__TASK PROMPT__:
Return the following from the records below: each line, word for word, starting with the line that contains "--target round woven placemat" and going on through the line that contains "--target black robot arm", with nothing outside that range.

>>>

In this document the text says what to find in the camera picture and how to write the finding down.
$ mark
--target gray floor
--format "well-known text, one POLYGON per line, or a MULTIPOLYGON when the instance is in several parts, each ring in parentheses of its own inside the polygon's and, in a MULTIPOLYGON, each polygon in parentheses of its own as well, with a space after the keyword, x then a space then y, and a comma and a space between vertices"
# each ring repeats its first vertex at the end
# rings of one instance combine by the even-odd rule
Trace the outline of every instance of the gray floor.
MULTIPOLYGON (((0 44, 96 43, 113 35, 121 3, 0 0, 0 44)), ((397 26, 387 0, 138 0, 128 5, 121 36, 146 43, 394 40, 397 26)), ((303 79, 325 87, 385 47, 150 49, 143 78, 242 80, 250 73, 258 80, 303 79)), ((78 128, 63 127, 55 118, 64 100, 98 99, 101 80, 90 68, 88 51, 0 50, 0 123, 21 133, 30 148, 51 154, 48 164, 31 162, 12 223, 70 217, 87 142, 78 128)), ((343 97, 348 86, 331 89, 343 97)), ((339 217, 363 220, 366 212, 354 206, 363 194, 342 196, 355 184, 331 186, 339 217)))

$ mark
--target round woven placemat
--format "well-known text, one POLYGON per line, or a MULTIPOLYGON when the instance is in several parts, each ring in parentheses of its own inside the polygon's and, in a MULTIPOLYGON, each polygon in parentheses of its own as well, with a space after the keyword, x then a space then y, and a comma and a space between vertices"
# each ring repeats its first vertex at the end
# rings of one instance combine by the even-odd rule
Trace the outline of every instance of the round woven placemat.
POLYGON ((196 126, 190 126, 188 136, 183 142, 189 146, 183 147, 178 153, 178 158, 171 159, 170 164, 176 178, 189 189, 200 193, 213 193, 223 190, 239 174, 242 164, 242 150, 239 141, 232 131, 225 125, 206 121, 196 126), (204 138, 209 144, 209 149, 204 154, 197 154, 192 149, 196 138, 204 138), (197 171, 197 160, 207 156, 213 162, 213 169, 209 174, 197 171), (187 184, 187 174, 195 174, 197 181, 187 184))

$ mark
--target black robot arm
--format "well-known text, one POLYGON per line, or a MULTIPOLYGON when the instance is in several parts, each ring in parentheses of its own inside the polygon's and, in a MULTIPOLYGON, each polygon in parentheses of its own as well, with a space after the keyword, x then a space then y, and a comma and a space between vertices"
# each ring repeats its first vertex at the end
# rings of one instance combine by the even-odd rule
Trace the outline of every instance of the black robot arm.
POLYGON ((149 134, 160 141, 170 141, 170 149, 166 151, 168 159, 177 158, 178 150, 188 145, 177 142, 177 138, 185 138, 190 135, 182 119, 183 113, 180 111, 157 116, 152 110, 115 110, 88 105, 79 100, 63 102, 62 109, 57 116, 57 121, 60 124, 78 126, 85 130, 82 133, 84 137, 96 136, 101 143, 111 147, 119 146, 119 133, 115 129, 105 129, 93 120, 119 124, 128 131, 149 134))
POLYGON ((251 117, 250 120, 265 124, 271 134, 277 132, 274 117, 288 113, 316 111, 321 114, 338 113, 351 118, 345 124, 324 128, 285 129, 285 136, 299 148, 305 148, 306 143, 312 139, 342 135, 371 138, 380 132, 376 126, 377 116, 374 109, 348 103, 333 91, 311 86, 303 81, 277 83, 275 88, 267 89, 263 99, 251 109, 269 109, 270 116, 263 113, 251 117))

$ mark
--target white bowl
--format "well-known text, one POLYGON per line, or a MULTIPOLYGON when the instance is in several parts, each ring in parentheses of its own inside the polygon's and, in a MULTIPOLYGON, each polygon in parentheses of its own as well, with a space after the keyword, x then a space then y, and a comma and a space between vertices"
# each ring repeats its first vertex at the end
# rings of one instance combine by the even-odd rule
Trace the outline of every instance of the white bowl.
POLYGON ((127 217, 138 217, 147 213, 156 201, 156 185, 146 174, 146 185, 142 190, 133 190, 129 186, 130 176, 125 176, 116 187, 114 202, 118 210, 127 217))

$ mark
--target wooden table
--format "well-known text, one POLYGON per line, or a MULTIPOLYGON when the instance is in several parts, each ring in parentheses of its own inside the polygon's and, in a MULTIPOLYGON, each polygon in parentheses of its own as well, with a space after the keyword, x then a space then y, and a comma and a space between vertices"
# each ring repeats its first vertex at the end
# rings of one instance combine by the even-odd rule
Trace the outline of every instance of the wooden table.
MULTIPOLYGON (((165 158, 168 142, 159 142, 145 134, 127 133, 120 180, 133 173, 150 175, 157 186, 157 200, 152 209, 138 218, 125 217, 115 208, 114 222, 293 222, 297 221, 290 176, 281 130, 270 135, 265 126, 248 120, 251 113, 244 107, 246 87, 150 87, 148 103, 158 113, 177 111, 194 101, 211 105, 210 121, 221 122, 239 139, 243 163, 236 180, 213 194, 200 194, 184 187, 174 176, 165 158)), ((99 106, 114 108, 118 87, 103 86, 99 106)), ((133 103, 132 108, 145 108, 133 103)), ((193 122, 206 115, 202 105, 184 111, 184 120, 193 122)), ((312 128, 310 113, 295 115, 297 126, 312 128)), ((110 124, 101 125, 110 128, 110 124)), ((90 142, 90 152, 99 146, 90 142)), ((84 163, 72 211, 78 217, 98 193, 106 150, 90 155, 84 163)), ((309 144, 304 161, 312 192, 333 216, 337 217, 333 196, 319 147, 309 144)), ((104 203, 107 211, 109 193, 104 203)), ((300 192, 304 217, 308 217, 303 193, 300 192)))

<<<
>>>

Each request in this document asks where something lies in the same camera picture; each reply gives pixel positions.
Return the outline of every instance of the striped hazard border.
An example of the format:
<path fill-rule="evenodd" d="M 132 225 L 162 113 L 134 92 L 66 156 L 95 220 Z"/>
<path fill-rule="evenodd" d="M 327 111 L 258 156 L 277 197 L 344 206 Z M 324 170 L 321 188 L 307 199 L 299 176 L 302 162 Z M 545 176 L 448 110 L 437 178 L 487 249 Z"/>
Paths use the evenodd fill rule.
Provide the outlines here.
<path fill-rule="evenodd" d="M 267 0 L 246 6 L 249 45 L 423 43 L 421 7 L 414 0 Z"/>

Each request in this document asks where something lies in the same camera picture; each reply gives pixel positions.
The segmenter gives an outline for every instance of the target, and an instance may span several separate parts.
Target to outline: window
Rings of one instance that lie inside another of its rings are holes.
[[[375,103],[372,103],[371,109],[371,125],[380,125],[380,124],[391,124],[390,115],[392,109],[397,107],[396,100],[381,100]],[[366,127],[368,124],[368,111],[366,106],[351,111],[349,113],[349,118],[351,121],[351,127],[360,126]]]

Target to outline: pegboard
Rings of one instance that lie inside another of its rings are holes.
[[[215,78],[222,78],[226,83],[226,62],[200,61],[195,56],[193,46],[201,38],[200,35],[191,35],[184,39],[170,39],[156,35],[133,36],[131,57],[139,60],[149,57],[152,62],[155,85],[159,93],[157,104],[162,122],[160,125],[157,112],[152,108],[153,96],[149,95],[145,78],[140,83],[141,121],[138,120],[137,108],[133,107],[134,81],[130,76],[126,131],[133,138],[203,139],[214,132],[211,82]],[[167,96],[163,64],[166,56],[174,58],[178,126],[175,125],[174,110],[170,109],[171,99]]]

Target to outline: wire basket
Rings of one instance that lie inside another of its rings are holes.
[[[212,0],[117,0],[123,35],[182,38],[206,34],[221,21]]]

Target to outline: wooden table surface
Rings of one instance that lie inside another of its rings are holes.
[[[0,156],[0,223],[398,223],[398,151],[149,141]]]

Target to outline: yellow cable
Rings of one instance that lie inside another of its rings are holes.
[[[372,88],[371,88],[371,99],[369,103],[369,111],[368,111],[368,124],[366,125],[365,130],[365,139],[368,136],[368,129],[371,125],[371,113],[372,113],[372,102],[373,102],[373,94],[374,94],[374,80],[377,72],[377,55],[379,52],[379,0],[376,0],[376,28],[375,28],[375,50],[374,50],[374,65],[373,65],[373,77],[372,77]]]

<<<
>>>

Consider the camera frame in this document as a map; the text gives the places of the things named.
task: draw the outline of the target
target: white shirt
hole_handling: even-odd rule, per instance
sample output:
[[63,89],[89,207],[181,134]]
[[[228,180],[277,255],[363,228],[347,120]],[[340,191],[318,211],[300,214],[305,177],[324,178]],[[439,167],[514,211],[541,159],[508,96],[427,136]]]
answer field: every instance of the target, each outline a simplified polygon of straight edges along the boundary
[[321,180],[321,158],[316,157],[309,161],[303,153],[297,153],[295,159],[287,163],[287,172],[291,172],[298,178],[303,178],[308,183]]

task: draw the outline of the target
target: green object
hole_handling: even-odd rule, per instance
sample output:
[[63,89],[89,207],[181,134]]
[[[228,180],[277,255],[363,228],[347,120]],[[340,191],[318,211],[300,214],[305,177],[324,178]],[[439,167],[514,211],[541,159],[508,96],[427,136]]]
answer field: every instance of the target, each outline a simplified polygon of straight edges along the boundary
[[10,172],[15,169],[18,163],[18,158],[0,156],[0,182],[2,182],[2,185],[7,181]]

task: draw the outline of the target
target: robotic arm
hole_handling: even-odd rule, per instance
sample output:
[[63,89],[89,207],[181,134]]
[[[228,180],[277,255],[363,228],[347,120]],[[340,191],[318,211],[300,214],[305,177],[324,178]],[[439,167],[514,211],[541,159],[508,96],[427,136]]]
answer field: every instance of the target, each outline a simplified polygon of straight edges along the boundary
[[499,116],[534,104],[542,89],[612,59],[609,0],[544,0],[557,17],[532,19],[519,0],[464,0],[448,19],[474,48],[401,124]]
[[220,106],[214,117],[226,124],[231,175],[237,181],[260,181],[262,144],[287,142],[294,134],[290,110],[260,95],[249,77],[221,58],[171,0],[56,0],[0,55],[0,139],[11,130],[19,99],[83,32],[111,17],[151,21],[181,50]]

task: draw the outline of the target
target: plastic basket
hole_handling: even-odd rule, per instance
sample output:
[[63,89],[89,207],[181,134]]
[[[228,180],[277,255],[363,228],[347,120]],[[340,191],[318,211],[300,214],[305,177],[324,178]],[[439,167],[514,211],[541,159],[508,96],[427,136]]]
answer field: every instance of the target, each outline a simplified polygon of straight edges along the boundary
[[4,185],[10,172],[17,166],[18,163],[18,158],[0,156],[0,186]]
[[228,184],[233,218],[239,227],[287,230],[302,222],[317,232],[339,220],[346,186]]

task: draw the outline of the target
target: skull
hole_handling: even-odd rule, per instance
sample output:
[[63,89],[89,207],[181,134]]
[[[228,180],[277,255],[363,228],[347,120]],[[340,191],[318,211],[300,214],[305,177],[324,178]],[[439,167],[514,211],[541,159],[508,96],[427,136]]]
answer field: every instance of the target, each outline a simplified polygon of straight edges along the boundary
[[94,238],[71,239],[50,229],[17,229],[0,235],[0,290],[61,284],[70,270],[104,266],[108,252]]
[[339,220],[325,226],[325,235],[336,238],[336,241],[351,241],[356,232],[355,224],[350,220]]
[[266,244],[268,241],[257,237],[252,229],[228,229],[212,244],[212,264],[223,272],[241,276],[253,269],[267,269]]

<<<

__ANSWER FOR THE TASK__:
--target round woven placemat
--format "well-known text, one POLYGON per line, or a MULTIPOLYGON when the instance is in several parts, each ring in parentheses of its own inside the polygon's and, in a MULTIPOLYGON, each polygon in parentheses of its own as well, with a space after the keyword, x then a space then y, and a comma and a space between vertices"
# each ring repeats its first vertex at the end
# rings of one instance combine by the even-odd rule
Trace the outline of every instance of the round woven placemat.
POLYGON ((196 126, 190 126, 188 136, 183 142, 189 146, 183 147, 178 153, 178 158, 171 159, 170 164, 176 178, 189 189, 200 193, 213 193, 223 190, 239 174, 242 164, 242 150, 239 141, 232 131, 225 125, 206 121, 196 126), (204 138, 209 144, 209 149, 204 154, 197 154, 192 149, 196 138, 204 138), (197 171, 197 160, 207 156, 213 162, 213 169, 209 174, 197 171), (187 184, 187 174, 195 174, 197 181, 187 184))

$ mark
--target black robot arm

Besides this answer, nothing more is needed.